[Recorded data]
# # # # #

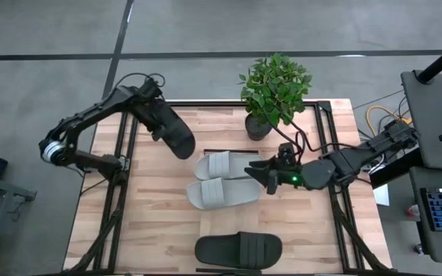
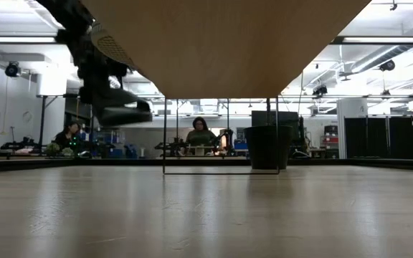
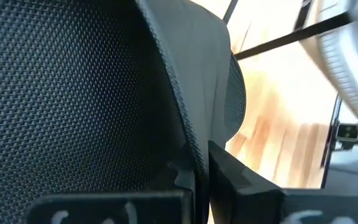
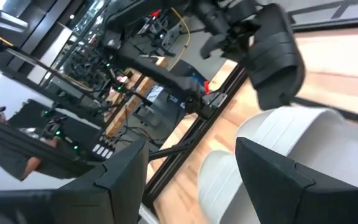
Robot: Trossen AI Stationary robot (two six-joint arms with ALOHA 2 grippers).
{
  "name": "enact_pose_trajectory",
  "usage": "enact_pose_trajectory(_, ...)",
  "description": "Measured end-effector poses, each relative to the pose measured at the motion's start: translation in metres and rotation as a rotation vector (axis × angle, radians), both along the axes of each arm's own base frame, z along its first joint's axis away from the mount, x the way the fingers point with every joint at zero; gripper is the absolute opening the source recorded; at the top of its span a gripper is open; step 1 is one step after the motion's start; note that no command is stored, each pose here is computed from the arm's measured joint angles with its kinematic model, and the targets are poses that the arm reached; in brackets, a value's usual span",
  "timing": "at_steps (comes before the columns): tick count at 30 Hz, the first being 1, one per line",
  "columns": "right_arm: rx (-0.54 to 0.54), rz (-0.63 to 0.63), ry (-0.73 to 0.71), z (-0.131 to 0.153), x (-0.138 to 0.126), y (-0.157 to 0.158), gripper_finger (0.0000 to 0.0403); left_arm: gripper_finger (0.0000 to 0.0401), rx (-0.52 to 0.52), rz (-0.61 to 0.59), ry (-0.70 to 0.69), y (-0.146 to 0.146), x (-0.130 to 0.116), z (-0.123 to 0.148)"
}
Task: Pick and place slides into the shelf
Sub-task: Put the black slipper on the shelf
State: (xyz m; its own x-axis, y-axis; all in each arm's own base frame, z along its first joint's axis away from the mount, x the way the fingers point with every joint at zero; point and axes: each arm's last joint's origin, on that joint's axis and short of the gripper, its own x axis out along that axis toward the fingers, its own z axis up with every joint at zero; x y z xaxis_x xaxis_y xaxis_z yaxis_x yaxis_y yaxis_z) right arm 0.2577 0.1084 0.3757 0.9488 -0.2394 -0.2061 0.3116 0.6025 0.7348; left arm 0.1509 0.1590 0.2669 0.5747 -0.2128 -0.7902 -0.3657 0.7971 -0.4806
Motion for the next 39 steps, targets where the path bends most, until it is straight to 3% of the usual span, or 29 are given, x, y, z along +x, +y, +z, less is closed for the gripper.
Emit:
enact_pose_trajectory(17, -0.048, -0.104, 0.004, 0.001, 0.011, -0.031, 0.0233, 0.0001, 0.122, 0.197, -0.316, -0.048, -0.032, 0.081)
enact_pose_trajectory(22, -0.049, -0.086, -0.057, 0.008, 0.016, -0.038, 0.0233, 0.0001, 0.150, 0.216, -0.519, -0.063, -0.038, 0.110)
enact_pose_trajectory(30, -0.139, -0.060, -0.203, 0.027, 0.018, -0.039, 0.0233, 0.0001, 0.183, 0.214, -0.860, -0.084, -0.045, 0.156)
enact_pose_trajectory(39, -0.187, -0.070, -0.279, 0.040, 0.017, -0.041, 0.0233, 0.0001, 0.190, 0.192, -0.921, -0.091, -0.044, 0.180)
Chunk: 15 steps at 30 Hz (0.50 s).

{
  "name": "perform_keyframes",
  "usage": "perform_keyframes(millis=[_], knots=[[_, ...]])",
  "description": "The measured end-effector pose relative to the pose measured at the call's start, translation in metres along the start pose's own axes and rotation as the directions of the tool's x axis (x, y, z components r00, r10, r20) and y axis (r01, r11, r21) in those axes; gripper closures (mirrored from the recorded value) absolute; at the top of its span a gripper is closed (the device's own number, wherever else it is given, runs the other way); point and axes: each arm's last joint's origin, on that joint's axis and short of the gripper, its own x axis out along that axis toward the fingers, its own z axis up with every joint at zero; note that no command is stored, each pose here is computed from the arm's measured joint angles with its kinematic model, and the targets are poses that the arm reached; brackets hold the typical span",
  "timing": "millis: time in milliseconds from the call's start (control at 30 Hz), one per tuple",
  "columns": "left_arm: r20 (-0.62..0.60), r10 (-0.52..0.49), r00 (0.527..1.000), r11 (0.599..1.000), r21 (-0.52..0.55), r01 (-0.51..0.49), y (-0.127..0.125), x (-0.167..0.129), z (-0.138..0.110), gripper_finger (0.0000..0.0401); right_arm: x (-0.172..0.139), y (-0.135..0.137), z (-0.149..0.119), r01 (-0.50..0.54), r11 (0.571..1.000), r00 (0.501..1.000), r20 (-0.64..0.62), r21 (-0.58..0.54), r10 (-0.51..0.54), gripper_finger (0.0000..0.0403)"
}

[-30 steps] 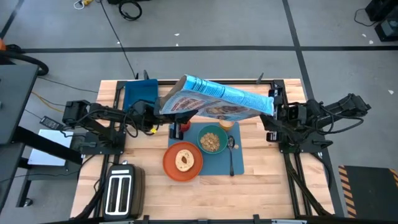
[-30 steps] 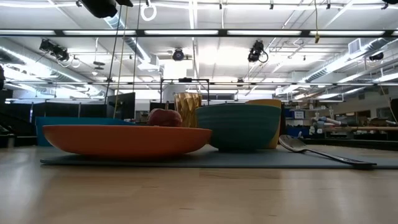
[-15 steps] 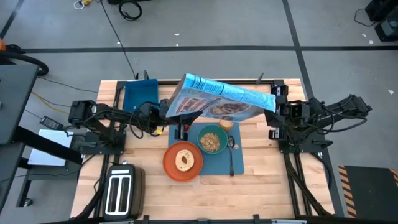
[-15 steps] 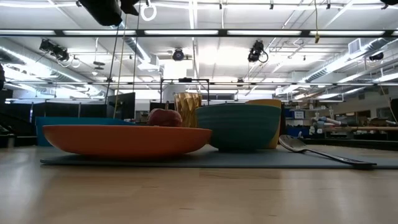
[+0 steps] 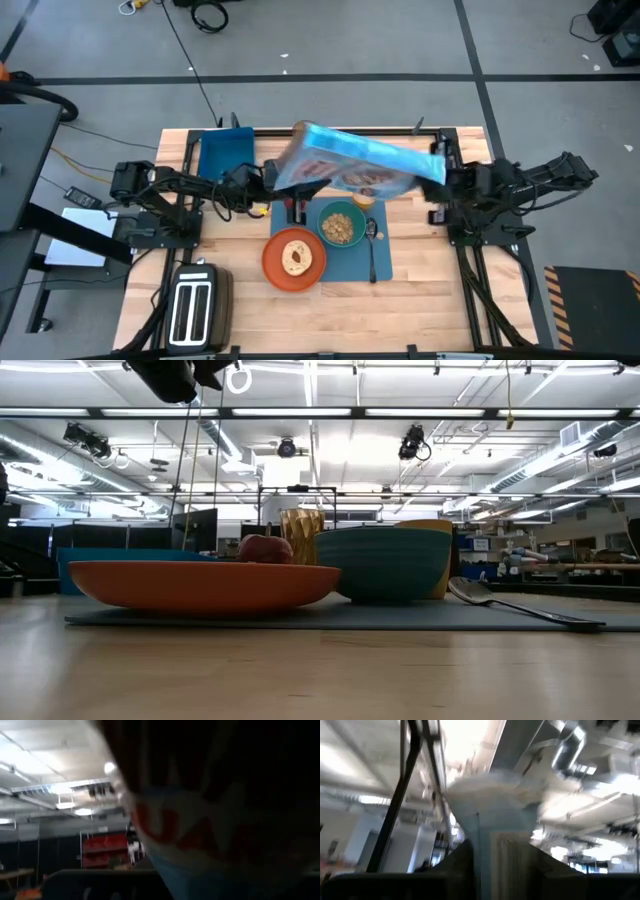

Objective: Arrange a breakfast setting
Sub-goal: Pour the cereal into the green bowl

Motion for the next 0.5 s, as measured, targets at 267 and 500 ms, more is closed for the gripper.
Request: perform_keyframes(millis=[267, 500], knots=[[-0.052, 0.006, 0.999, 1.0, 0.001, -0.006, -0.0003, -0.0004, -0.0061, 0.039, -0.0003, 0.0016, -0.0059, -0.001, 1.0, 0.999, -0.051, -0.002, 0.001, 0.0215], [-0.05, 0.007, 0.999, 1.0, 0.008, -0.007, -0.0003, -0.0002, -0.0057, 0.0388, -0.0004, 0.001, -0.0009, -0.024, 1.0, 1.0, 0.012, 0.004, 0.024, 0.0245]])
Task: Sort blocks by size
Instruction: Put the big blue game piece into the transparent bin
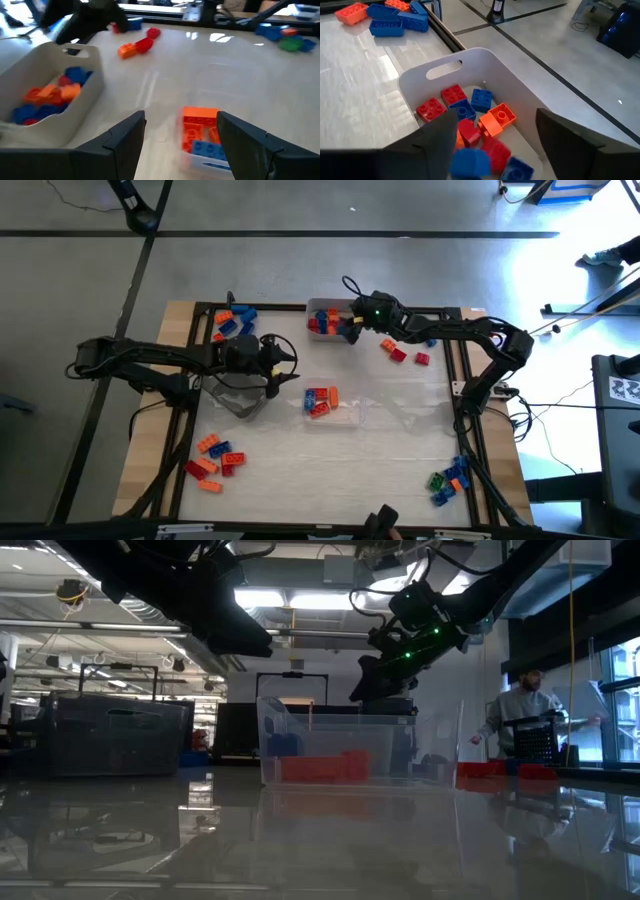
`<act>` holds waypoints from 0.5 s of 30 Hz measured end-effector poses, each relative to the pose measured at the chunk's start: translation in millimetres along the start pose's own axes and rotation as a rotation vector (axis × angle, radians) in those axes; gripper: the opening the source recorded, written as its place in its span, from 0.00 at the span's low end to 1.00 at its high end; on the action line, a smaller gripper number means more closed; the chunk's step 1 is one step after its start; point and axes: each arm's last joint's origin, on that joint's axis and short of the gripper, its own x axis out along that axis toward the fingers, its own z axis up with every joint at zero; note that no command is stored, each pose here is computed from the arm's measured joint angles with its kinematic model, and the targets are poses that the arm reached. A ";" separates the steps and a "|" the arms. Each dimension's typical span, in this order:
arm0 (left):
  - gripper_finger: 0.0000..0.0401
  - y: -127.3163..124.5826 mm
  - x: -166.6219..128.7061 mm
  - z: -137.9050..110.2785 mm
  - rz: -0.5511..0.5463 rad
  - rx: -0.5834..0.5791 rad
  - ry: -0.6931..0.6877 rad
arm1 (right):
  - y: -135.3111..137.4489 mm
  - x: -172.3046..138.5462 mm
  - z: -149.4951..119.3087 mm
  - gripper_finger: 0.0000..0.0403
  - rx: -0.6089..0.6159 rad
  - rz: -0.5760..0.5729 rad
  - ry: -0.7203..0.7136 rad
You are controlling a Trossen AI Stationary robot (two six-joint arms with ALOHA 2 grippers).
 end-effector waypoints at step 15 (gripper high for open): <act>0.58 56.7 -23.7 9.1 0.460 -0.244 0.353 | -9.6 -70.7 16.2 0.74 -0.032 -0.005 -0.033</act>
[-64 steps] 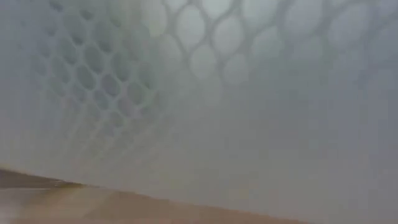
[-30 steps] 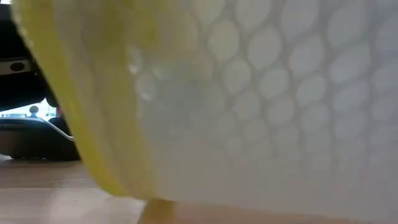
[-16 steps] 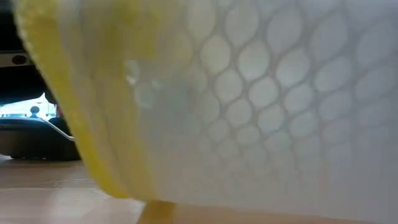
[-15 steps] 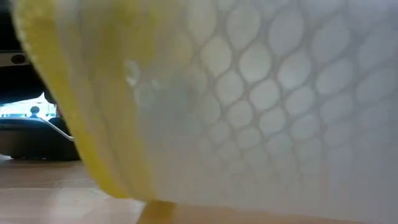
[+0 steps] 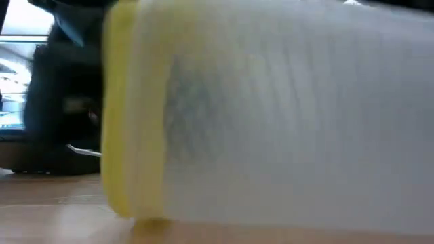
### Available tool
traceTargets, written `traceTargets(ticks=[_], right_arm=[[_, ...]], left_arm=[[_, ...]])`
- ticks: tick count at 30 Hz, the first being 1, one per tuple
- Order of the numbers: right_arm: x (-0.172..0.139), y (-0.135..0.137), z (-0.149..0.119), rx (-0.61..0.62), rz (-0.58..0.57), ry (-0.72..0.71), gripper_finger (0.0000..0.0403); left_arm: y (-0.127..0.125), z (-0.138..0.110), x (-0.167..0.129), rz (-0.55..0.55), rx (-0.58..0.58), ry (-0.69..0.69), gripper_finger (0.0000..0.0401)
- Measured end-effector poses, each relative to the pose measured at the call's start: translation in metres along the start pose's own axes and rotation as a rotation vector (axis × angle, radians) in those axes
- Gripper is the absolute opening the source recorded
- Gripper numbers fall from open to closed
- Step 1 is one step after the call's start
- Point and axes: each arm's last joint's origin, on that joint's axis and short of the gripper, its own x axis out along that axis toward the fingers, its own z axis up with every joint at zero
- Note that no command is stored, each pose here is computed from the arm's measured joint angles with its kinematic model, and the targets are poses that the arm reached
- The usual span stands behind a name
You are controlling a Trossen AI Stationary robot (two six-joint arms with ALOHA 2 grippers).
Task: Unpack backpack
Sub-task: Remove the black pen from the yellow zip bag
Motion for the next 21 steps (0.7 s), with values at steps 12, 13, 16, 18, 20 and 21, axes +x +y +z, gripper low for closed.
traceTargets(ticks=[12, 13, 16, 18, 20, 21], right_arm=[[0.007, -0.012, 0.023, -0.049, 0.074, -0.050, 0.0000], [0.007, -0.013, 0.024, -0.051, 0.080, -0.057, 0.0000], [0.008, -0.013, 0.027, -0.048, 0.096, -0.063, 0.0000], [0.008, -0.014, 0.028, -0.045, 0.102, -0.060, 0.0000], [0.008, -0.014, 0.028, -0.043, 0.103, -0.058, 0.0000], [0.008, -0.015, 0.028, -0.043, 0.105, -0.057, 0.0000]], left_arm=[[0.009, -0.006, 0.012, 0.006, 0.009, -0.029, 0.0242], [0.011, -0.007, 0.012, -0.001, -0.007, -0.026, 0.0242], [0.016, -0.011, 0.013, -0.007, -0.046, 0.001, 0.0242], [0.020, -0.013, 0.014, -0.025, -0.087, 0.020, 0.0242], [0.022, -0.016, 0.014, -0.078, -0.143, 0.033, 0.0240], [0.023, -0.017, 0.014, -0.109, -0.164, 0.037, 0.0238]])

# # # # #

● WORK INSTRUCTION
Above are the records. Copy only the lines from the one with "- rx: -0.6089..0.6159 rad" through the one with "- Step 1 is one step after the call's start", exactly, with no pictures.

● EXPECTED ANSWER
  - rx: -0.6089..0.6159 rad
  - rz: -0.5760..0.5729 rad
  - ry: -0.7203..0.7136 rad
You are controlling a Trossen AI Stationary robot (two six-joint arms with ALOHA 2 grippers).
 end-effector waypoints at step 15 (gripper high for open): <act>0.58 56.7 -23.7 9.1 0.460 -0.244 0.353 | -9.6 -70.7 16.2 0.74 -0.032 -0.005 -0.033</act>
[-64 steps] 
[-30 steps] 
[-16 steps] 
[-15 steps] 
[+0 steps] 
### Available tool
traceTargets, written `traceTargets(ticks=[_], right_arm=[[_, ...]], left_arm=[[_, ...]])`
- ticks: tick count at 30 Hz, the first being 1, one per tuple
- Order of the numbers: right_arm: x (-0.172..0.139), y (-0.135..0.137), z (-0.149..0.119), rx (-0.61..0.62), rz (-0.58..0.57), ry (-0.72..0.71), gripper_finger (0.0000..0.0403); left_arm: y (-0.127..0.125), z (-0.138..0.110), x (-0.167..0.129), rz (-0.55..0.55), rx (-0.58..0.58), ry (-0.69..0.69), gripper_finger (0.0000..0.0401)
- Measured end-effector poses, each relative to the pose measured at the call's start: translation in metres along the start pose's own axes and rotation as a rotation vector (axis × angle, radians) in those axes
- Gripper is the absolute opening the source recorded
- Gripper numbers fall from open to closed
- Step 1 is one step after the call's start

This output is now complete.